US-Iranian tensions intensify over oil route

US warns Iran over threat to block oil route

Admiral Habibollah Sayari outlines naval manoeuvres near the Strait of Hormuz

(BBC) – The US Navy has said it will not tolerate disruption to a vital oil-trade route, following an Iranian threat to close it.

Iran warned it would shut the Strait of Hormuz if the West imposed more sanctions over its nuclear programme.

The US and its allies believe Iran is trying to develop a nuclear weapon – a charge Tehran denies.

Reacting to Iran’s warning, a US Fifth Fleet spokeswoman said it was “always ready to counter malevolent actions”.

The Strait of Hormuz links the Gulf – and the oil-producing states of Bahrain, Kuwait, Qatar, Saudi Arabia and the United Arab Emirates (UAE) – to the Indian Ocean. About 40% of the world’s tanker-borne oil passes through it.

The US maintains a naval presence in the Gulf, largely to ensure the transport of oil remains open.

The strait “is not only important for security and stability in the region, but also is an economic lifeline for countries in the Gulf, including Iran”, Pentagon spokesman George Little said.

“Raising the temperature on tensions in the Gulf is unhelpful”, he said, but added that he was unaware of any hostile action directed against US vessels.

US Fifth Fleet spokeswoman Rebecca Rebarich told the BBC the navy would be ready to act if required: “The US Navy is a flexible, multi-capable force committed to regional security and stability, always ready to counter malevolent actions to ensure freedom of navigation.”

Closure ‘easy’

Western nations recently imposed new sanctions against Tehran following a UN report that said Iran had carried out tests related to “development of a nuclear device”.

Further measures being considered to target Iran’s oil and financial sectors have brought a furious response from Tehran.

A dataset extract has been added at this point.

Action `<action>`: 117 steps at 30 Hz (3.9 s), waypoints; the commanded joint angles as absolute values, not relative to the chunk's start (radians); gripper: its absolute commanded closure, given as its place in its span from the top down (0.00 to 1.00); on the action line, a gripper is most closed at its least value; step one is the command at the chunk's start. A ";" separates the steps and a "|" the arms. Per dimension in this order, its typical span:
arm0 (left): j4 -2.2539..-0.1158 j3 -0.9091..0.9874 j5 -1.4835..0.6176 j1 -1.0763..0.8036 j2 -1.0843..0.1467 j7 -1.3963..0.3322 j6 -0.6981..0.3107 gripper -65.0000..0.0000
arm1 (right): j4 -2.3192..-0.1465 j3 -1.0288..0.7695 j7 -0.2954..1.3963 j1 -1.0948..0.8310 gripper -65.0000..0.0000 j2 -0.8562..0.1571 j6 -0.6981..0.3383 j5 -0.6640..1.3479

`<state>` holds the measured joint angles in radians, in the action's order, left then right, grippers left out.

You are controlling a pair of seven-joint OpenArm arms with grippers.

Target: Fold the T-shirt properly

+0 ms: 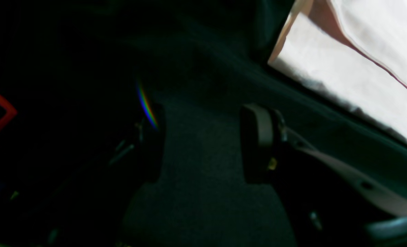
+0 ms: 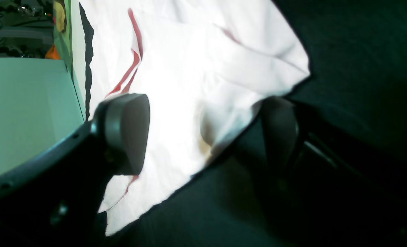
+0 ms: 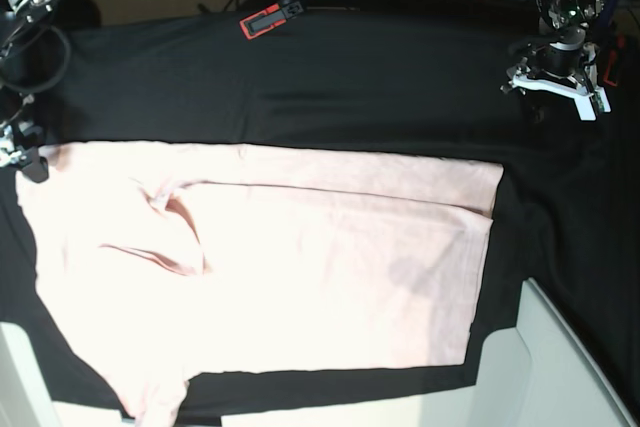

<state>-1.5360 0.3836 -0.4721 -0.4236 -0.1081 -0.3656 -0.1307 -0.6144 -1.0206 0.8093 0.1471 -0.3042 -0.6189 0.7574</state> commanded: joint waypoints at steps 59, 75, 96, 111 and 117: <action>-1.167 0.346 -0.483 -0.030 -0.073 -0.450 -0.131 0.55 | -0.547 -1.018 0.862 0.216 0.00 -0.298 -0.616 0.750; -1.127 0.344 -0.483 0.028 -0.050 -0.450 -0.131 0.53 | -0.547 -1.018 0.862 0.213 0.00 -0.298 -0.616 0.750; -1.237 0.358 -0.483 -0.067 -0.048 -0.453 -0.131 0.00 | -0.553 -1.023 0.862 0.180 0.00 -0.305 -0.616 0.750; -1.366 0.357 -0.483 -0.226 -0.048 -0.455 -0.131 0.00 | -0.679 -1.032 0.972 0.068 0.00 -0.297 -0.616 0.757; -1.455 0.357 -0.483 -0.309 -0.048 -0.453 -0.131 0.00 | -0.680 -1.032 0.970 0.019 0.00 -0.297 -0.619 0.757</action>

Vice-President Mohammad Reza Rahimi warned that “not a drop of oil will pass through the Strait of Hormuz” if sanctions are widened and Iran’s navy chief Admiral Habibollah Sayari said that closing the strait would be “easy”.

“The enemies will only drop their plots when we put them back in their place,” Mr Rahimi was quoted as saying on Tuesday by the official news agency Irna.

Adm Sayari later told Iran’s Press TV that closing the Strait of Hormuz would be “really easy” for Iran’s armed forces “or, as Iranians say, easier than drinking a glass of water”.

“But right now, we don’t need to shut it as we have the Sea of Oman under control, and we can control the transit,” he added.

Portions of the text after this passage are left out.